▸ To do:
Tally the lines below that hold the string "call", and give only the tally.

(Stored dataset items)

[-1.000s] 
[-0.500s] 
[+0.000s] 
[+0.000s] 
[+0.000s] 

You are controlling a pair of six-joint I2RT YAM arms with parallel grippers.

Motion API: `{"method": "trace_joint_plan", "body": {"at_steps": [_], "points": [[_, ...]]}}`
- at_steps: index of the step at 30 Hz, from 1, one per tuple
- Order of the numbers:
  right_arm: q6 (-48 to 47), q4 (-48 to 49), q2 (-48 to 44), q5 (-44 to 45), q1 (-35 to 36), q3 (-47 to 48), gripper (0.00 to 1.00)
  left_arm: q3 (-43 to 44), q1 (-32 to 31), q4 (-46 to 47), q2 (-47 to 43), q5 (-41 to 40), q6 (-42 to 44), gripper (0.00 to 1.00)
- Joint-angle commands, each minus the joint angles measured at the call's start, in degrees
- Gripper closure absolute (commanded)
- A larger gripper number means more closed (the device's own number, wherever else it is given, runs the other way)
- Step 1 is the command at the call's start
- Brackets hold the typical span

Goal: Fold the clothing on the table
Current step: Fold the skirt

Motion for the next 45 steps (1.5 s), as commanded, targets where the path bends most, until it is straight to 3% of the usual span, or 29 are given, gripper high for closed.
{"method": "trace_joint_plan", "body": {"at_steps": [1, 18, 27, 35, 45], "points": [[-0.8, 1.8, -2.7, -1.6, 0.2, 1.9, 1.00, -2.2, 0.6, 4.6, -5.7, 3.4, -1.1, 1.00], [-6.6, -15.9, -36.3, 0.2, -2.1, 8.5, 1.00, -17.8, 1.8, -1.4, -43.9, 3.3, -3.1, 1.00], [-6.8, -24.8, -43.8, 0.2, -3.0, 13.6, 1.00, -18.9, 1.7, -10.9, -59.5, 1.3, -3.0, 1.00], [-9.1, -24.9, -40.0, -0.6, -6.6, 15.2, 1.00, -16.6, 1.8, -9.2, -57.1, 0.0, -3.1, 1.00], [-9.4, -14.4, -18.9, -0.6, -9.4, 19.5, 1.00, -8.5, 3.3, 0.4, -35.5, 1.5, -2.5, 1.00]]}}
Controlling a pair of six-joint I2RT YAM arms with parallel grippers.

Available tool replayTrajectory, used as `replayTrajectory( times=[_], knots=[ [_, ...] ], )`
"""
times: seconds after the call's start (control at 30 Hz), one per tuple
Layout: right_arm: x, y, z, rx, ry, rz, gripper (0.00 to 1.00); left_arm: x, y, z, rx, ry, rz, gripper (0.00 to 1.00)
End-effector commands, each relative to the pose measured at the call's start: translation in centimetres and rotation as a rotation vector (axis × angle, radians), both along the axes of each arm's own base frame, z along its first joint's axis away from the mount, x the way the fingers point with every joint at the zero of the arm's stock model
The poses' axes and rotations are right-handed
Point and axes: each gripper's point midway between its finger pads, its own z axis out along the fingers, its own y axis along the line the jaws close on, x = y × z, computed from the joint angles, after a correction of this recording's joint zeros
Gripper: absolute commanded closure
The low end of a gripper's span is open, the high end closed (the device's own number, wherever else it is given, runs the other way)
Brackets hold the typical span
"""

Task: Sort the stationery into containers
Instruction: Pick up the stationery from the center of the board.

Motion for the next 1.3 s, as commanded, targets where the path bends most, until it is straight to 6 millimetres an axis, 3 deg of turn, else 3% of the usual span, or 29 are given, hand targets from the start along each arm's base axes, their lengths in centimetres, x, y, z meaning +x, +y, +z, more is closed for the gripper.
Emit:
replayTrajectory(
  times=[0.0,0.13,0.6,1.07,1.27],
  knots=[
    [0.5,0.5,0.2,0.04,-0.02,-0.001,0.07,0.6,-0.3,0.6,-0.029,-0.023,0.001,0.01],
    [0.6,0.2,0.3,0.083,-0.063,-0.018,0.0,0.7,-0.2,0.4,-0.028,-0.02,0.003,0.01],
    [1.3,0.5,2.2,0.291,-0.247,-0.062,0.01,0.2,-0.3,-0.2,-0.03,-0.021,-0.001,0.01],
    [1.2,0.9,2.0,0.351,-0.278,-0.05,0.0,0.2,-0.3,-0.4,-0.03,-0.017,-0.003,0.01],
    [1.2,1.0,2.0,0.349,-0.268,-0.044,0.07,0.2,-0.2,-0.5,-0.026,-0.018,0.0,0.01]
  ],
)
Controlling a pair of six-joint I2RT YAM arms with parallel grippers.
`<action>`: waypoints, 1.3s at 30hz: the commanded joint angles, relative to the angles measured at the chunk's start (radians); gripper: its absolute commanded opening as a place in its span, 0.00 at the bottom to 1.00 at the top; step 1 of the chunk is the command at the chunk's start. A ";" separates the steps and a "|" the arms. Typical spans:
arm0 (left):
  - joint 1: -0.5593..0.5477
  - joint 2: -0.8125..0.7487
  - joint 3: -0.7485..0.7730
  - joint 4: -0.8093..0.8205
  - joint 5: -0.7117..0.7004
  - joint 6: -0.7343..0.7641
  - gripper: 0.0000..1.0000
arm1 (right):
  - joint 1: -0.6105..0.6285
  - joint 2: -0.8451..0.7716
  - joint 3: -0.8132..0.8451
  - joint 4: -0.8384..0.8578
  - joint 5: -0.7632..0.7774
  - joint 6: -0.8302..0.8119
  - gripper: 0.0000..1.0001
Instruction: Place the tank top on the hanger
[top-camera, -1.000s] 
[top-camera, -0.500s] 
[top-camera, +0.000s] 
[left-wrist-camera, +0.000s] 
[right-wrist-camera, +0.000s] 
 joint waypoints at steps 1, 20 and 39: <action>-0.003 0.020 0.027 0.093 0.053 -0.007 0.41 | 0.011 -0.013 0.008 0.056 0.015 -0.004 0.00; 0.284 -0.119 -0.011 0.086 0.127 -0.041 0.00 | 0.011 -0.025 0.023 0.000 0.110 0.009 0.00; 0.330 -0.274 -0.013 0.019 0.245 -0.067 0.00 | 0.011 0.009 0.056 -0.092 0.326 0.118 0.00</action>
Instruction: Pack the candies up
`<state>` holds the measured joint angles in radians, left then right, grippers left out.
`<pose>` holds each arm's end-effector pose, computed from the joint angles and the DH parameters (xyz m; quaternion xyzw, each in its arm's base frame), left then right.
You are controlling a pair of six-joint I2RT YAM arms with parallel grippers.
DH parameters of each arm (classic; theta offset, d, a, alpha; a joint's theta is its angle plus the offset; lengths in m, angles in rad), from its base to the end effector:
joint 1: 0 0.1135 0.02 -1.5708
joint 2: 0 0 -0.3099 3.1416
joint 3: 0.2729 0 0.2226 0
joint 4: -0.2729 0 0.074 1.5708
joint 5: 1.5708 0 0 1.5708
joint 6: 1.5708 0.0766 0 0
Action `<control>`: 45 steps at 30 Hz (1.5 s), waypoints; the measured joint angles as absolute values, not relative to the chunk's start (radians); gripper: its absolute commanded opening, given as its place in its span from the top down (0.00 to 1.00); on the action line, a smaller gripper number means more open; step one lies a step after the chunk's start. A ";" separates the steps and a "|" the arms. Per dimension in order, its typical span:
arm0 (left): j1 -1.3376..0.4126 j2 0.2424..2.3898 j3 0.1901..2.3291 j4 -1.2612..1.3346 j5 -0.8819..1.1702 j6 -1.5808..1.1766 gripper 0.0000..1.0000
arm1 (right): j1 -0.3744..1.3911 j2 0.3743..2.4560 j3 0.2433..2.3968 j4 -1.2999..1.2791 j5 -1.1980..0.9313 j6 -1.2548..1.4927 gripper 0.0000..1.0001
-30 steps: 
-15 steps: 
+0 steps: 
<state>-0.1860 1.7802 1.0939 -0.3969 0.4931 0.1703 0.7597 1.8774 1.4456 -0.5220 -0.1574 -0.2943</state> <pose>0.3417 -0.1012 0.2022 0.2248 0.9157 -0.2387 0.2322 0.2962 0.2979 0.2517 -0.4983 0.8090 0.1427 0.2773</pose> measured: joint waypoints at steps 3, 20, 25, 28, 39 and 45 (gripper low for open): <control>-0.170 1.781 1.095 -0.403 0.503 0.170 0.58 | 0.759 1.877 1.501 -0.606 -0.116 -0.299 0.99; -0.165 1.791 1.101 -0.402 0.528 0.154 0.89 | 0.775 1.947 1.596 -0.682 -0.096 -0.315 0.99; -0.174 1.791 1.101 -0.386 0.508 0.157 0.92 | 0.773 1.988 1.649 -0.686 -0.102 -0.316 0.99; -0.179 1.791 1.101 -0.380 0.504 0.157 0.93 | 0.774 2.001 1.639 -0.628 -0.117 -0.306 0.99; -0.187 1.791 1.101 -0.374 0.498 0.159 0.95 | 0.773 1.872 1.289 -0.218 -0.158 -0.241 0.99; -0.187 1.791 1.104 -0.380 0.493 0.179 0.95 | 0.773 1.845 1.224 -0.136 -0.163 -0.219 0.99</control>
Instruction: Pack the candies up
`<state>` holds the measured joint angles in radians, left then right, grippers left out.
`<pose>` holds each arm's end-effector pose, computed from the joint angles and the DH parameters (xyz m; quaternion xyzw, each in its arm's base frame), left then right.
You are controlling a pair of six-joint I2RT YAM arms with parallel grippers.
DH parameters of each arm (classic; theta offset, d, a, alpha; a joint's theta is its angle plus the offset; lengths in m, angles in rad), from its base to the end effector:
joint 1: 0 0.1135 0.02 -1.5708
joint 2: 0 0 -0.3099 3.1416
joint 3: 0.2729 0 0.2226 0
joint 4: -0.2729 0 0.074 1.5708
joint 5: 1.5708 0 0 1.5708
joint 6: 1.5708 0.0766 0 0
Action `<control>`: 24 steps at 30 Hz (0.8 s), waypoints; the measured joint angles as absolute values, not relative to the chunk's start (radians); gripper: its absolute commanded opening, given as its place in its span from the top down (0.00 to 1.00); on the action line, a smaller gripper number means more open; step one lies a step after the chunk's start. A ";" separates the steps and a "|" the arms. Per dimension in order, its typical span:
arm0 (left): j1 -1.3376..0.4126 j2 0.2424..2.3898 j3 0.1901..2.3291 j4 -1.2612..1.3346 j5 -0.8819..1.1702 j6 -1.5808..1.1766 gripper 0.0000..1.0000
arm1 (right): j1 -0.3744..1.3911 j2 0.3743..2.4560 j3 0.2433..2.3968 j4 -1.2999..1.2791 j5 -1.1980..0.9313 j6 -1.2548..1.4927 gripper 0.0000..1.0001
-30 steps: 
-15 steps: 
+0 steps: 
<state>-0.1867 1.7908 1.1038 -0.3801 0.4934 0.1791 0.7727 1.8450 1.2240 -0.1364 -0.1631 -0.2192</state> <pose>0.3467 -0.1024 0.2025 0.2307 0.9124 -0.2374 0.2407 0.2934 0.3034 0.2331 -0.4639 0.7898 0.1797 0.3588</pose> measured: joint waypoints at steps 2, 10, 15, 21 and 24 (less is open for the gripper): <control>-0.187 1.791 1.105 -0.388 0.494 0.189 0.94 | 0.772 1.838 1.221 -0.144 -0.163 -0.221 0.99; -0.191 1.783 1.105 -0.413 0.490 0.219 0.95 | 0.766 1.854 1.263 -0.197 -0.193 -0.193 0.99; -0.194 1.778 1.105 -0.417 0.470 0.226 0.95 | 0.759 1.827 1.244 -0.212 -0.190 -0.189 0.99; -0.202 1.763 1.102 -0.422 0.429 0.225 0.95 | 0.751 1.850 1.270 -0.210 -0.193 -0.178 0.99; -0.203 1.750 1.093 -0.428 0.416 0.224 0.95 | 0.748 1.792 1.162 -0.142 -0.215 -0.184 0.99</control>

▸ Answer to this problem:
4